Assignment — Two lines in the listing below mark the span: one contains "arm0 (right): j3" and one contains "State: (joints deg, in". Reproduce both of them and everything between, exactly.

============

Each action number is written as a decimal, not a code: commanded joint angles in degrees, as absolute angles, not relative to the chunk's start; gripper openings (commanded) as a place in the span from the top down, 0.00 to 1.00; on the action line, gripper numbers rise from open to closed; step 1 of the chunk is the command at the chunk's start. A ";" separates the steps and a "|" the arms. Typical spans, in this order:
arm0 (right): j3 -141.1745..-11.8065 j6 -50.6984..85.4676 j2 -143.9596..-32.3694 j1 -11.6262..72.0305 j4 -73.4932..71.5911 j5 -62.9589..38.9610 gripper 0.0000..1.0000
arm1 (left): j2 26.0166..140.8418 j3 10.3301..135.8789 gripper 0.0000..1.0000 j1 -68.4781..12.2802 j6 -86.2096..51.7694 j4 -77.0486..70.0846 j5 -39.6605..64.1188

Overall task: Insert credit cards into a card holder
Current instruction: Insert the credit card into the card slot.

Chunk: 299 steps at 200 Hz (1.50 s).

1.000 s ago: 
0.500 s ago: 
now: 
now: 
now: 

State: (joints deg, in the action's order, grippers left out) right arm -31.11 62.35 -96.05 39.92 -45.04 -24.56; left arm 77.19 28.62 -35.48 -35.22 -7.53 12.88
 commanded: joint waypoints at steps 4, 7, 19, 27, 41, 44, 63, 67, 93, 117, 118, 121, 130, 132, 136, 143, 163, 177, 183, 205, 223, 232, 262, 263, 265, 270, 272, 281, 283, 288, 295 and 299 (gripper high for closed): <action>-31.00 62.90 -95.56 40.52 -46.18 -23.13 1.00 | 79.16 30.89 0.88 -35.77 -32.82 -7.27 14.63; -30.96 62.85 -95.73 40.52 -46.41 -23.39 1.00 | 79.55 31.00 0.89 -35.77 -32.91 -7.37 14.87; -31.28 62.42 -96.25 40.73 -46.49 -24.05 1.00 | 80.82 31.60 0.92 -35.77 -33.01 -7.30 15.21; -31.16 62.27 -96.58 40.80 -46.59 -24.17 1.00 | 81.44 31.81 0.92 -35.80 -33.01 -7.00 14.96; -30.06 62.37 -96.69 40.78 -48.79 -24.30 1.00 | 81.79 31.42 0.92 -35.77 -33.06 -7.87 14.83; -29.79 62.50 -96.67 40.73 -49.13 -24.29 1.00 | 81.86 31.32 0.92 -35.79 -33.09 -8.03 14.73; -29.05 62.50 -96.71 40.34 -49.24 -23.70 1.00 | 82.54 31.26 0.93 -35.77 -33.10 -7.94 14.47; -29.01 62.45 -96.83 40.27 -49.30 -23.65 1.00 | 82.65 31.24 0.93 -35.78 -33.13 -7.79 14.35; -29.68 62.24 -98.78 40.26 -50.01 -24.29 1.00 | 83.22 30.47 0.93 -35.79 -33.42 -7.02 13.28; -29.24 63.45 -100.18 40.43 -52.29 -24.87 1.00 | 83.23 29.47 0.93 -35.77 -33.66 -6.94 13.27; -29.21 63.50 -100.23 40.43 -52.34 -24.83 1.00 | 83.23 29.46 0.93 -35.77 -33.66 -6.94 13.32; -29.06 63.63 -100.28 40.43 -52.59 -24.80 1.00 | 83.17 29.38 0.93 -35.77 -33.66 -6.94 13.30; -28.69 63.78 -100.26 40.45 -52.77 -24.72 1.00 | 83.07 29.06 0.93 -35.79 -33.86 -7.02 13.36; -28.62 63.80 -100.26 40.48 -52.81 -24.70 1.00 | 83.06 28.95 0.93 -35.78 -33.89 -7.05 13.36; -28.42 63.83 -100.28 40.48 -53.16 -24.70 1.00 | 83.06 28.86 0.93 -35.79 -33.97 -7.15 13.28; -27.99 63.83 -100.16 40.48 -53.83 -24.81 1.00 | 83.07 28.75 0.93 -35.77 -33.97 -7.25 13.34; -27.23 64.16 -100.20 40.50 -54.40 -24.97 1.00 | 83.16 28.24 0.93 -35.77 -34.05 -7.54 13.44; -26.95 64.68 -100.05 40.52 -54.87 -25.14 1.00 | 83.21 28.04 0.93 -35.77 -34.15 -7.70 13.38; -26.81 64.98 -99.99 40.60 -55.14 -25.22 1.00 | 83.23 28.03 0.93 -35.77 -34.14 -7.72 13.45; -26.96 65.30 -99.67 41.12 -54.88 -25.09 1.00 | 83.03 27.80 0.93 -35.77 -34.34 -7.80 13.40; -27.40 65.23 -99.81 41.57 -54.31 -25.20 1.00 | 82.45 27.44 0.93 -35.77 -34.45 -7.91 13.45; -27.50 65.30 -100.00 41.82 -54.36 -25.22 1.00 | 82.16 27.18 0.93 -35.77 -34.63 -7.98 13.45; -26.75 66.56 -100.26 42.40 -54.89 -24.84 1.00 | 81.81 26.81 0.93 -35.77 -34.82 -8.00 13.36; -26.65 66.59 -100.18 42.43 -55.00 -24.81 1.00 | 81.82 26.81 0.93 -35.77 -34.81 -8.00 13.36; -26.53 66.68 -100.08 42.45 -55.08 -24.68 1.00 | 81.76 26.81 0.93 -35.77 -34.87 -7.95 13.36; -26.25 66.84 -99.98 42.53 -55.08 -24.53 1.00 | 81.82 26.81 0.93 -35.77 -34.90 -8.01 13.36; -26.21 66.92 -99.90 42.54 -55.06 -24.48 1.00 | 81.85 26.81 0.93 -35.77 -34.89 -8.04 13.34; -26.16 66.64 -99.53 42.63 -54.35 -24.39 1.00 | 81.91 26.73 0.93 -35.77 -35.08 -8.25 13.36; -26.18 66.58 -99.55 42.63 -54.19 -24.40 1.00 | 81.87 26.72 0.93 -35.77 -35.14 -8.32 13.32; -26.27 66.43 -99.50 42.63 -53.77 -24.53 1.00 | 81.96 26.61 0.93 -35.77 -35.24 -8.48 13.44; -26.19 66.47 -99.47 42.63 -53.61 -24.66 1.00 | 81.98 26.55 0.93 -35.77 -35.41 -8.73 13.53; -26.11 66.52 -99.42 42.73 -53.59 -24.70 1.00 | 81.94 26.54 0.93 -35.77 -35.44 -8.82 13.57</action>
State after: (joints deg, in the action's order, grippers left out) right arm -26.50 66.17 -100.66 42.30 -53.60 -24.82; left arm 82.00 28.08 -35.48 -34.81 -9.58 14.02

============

Answer box —
arm0 (right): j3 -141.1745..-11.8065 j6 -50.6984..85.4676 j2 -143.9596..-32.3694 j1 -11.6262..72.0305 j4 -73.4932..71.5911 j5 -62.9589..38.9610 gripper 0.0000..1.0000
arm1 (left): j2 26.0166..140.8418 j3 10.3301..135.8789 gripper 0.0000..1.0000 j1 -68.4781..12.2802 j6 -86.2096..51.7694 j4 -77.0486..70.0846 j5 -39.6605..64.1188

Overall task: Insert credit cards into a card holder
Current instruction: Insert the credit card into the card slot.

Chunk: 299 steps at 200 Hz (1.50 s).

1.000 s ago: 
0.500 s ago: 
now: 
now: 
now: 

State: (joints deg, in the action's order, grippers left out) right arm -31.11 62.35 -96.05 39.92 -45.04 -24.56; left arm 77.19 28.62 -35.48 -35.22 -7.53 12.88

The answer has been written out in full.